Before contacting the wafers, those have to be aligned. If the surfaces are sufficiently smooth, the wafers start to bond as soon as they get in atomic contact as shown in infrared photograph of a bond wave.

The wafers are covered with water molecules so the bonding happens between chemisorbed water molecules on the opposing wafer surfaces. In consequence a significant fraction of Si-OH (silanol) groups start to polymerize at room temperature forming Si-O-Si and water and a sufficient bonding strength for handling the wafer stack is assured. The formed water molecules will migrate or diffuse along the interface during annealing.

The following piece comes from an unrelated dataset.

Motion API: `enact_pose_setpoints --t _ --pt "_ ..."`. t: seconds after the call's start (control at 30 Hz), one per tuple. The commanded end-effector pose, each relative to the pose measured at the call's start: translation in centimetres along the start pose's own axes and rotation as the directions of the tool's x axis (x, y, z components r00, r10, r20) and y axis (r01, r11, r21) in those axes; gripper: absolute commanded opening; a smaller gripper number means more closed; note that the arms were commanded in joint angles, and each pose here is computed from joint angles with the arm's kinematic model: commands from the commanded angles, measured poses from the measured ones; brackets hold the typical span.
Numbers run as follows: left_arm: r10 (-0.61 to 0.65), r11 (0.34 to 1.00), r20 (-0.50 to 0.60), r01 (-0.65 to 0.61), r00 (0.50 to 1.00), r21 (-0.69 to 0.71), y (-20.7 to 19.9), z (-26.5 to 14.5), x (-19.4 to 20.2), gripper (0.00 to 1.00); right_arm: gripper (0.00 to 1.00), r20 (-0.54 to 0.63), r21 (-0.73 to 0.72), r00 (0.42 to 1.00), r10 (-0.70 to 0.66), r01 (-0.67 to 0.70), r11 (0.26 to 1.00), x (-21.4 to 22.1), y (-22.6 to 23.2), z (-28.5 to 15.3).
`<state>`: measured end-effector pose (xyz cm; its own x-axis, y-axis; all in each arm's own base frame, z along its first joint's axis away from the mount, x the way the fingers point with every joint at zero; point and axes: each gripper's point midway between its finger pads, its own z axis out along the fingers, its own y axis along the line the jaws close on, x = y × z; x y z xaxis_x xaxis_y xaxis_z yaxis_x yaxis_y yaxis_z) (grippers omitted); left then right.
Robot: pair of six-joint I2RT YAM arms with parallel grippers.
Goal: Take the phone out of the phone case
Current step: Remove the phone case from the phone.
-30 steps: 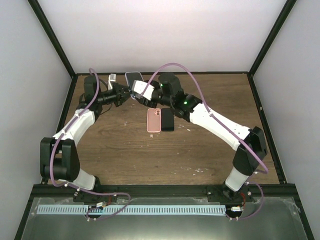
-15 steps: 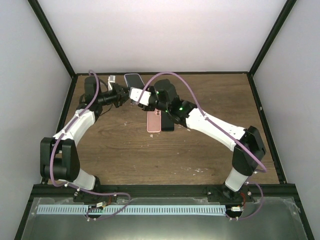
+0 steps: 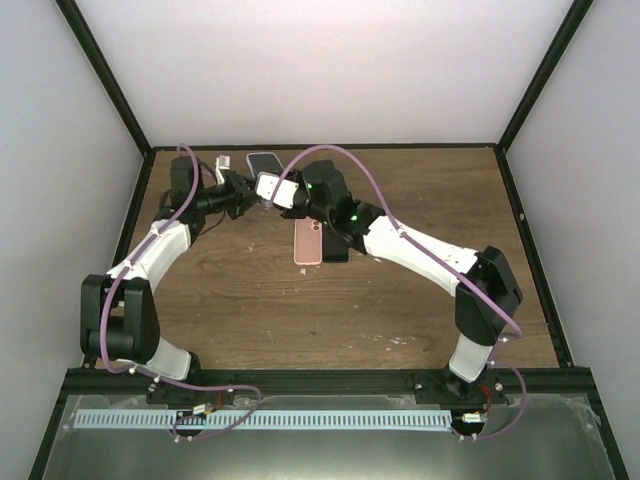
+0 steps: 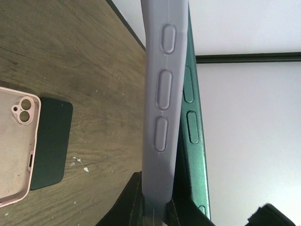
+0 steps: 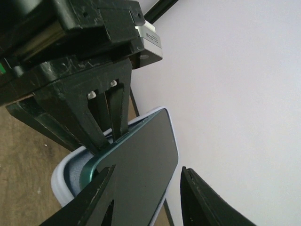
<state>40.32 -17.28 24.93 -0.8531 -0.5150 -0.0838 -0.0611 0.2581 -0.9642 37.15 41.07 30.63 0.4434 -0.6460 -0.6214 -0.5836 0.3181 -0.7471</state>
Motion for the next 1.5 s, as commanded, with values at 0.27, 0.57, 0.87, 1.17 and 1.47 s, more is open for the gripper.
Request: enact_pose_setpoints --t 0.27,0.57,0.87,1.17,1.47 --pt "0.087 0.996 0.057 -0.088 0.995 0.018 -2.2 -1.0 -0.7 0.0 0.36 0.07 -0.14 0.994 0.09 -0.08 0.987 -2.7 1.8 -1.2" --pt "0.084 0.996 0.053 -0.086 0.995 0.034 -2.4 -1.2 -0.4 0.0 0.33 0.005 -0.065 0.999 0.047 -0.046 0.997 -0.7 1.7 0.8" --pt "0.085 0.996 0.066 -0.087 0.994 0.031 -2.4 -1.7 0.0 0.0 0.26 -0.054 0.081 0.999 0.0 0.004 0.997 0.7 -0.3 2.0" --pt "0.089 0.995 0.069 -0.091 0.994 0.03 -2.4 -1.8 0.3 0.0 0.19 -0.056 0.365 0.998 0.002 0.019 0.931 0.7 -4.7 2.5" --pt "0.118 0.991 0.047 -0.12 0.992 0.051 -3.3 -1.5 0.9 0.0 0.16 -0.053 0.296 0.999 0.012 0.005 0.955 0.7 -3.0 3.8"
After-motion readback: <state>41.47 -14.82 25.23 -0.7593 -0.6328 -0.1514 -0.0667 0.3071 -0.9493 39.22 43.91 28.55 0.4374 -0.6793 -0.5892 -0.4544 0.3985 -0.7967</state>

{Si-OH} + OH-Si ->[\ce{polymerization}] {Si-O-Si} + H2O

{Si-OH} + OH-Si ->[\ce{slow~fracture}] {Si-O-Si} + H2O

After the pre-bonding in air, in a special gaseous atmosphere or vacuum, the wafers have to pass an annealing process for increasing the bonding strength. The annealing therefore provides a certain amount of thermal energy which forces more silanol groups to react among each other and new, highly stable chemical bindings are formed. The kind of binding which forms directly depends on the amount of energy which has been delivered or the applied temperature respectively. In consequence the bonding strength rises with increasing annealing temperatures.

=== Annealing at elevated temperatures ===
Between room temperature and 110 °C the interface energy remains low, water molecules diffuse at the bond interface, leading to a rearrangement, causing more hydrogen-bonds. At temperatures from 110 °C to 150 °C silanol groups polymerize to siloxane and water, but also a slow fracture takes place. This reaction equates a thermo dynamical equilibrium and a higher density of silanol groups results in a higher number of siloxane and an increasing bond strength.

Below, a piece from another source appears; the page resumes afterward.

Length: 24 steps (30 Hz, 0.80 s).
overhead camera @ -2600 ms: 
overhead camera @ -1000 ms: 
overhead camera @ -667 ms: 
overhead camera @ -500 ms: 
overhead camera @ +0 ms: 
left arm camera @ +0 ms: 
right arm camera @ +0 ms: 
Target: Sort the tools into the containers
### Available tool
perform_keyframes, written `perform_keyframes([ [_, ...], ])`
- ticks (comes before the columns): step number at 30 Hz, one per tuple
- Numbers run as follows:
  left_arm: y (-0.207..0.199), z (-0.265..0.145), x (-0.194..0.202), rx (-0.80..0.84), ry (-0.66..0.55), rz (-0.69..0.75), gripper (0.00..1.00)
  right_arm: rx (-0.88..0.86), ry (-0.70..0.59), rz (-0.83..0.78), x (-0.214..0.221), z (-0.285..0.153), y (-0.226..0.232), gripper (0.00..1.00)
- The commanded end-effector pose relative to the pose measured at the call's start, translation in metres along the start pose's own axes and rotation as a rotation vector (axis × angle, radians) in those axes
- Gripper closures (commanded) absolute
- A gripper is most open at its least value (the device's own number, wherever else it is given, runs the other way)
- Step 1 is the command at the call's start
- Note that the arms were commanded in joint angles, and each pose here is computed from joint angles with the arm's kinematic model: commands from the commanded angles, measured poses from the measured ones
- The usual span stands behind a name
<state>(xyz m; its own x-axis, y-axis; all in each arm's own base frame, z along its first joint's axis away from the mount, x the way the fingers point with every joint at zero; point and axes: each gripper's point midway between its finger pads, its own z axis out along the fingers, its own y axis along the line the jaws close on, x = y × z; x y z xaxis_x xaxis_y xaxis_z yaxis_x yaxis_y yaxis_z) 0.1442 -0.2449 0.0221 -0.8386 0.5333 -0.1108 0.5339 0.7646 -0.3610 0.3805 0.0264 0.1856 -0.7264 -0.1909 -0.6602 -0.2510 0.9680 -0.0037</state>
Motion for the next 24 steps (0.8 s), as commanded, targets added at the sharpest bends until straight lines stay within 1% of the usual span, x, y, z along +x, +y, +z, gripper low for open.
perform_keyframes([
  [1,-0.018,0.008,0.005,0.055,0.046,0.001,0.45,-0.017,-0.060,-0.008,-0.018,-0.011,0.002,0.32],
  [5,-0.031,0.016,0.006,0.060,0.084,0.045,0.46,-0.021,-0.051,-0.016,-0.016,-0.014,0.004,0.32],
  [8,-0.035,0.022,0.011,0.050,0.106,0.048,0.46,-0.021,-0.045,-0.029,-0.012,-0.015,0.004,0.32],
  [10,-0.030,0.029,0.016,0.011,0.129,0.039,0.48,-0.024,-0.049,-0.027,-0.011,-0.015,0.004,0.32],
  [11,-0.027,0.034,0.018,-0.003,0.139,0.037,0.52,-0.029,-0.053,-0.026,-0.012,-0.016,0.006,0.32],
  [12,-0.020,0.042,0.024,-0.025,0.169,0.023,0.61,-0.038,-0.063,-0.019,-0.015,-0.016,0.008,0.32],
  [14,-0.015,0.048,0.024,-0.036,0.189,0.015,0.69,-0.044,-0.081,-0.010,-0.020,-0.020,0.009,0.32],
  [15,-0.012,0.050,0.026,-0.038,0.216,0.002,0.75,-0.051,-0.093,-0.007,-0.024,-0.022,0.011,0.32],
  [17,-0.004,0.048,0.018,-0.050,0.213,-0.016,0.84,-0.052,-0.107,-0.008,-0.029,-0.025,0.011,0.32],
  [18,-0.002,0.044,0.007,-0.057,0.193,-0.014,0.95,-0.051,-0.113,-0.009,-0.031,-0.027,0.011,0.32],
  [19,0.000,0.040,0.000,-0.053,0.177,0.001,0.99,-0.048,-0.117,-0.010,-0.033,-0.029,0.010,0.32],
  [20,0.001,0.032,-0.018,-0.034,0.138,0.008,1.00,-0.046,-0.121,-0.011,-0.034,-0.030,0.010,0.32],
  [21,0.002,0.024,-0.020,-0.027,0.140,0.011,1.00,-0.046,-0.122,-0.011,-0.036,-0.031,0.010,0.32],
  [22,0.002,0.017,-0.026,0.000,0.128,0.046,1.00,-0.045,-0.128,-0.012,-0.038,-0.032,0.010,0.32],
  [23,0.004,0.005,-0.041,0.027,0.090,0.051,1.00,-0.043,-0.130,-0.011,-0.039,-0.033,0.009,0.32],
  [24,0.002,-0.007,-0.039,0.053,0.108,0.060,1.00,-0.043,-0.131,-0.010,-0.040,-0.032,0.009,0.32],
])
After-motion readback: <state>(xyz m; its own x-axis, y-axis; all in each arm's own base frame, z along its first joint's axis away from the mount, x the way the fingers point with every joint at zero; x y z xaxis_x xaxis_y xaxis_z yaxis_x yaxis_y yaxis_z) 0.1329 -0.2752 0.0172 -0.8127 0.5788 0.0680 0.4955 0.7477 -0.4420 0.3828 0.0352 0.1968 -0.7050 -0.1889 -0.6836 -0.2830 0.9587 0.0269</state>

{Si-OH} + Si-OH <=> {Si-O-Si} + HOH

No further processes are observed at the interface between 150 °C and 800 °C until all OH-groups are polymerized and the composite strength remains constant.

Above 800 °C native oxide gets viscous and starts to flow at the interface, which increases the area of contacted surfaces. So, the diffusion of trapped hydrogen molecules along the interface is enhanced and interface voids may reduce in size or disappear at all. The annealing process is finished by the cooling of the wafer stack.
The interface energy increases to more than 2 J/m^{2} at 800 °C with a native oxide layer or at 1000 °C if the wafers are covered by thermal oxide (compare diagram of surface energy). In case one wafer contains a layer of thermal oxide and the other wafer is covered by a native oxide, the surface energy development is similar to a wafer pair both covered with a native oxide layer.

== Bonding of hydrophobic silicon wafers ==

=== Wafer preprocessing ===
A hydrophobic surface is generated if the native oxide layer is removed by either plasma treatment or by fluoride containing etching solutions, e.g. hydrogen fluoride (HF) or ammonium fluoride (NH_{4}F). This process enhances the formation of Si-F bonds of the exposed silicon atoms. For hydrophobic bonding it is important to avoid re-hydrophilization, e.g. by rinsing and spin-drying, since Si-F bonds contacted with water result in Si-OH.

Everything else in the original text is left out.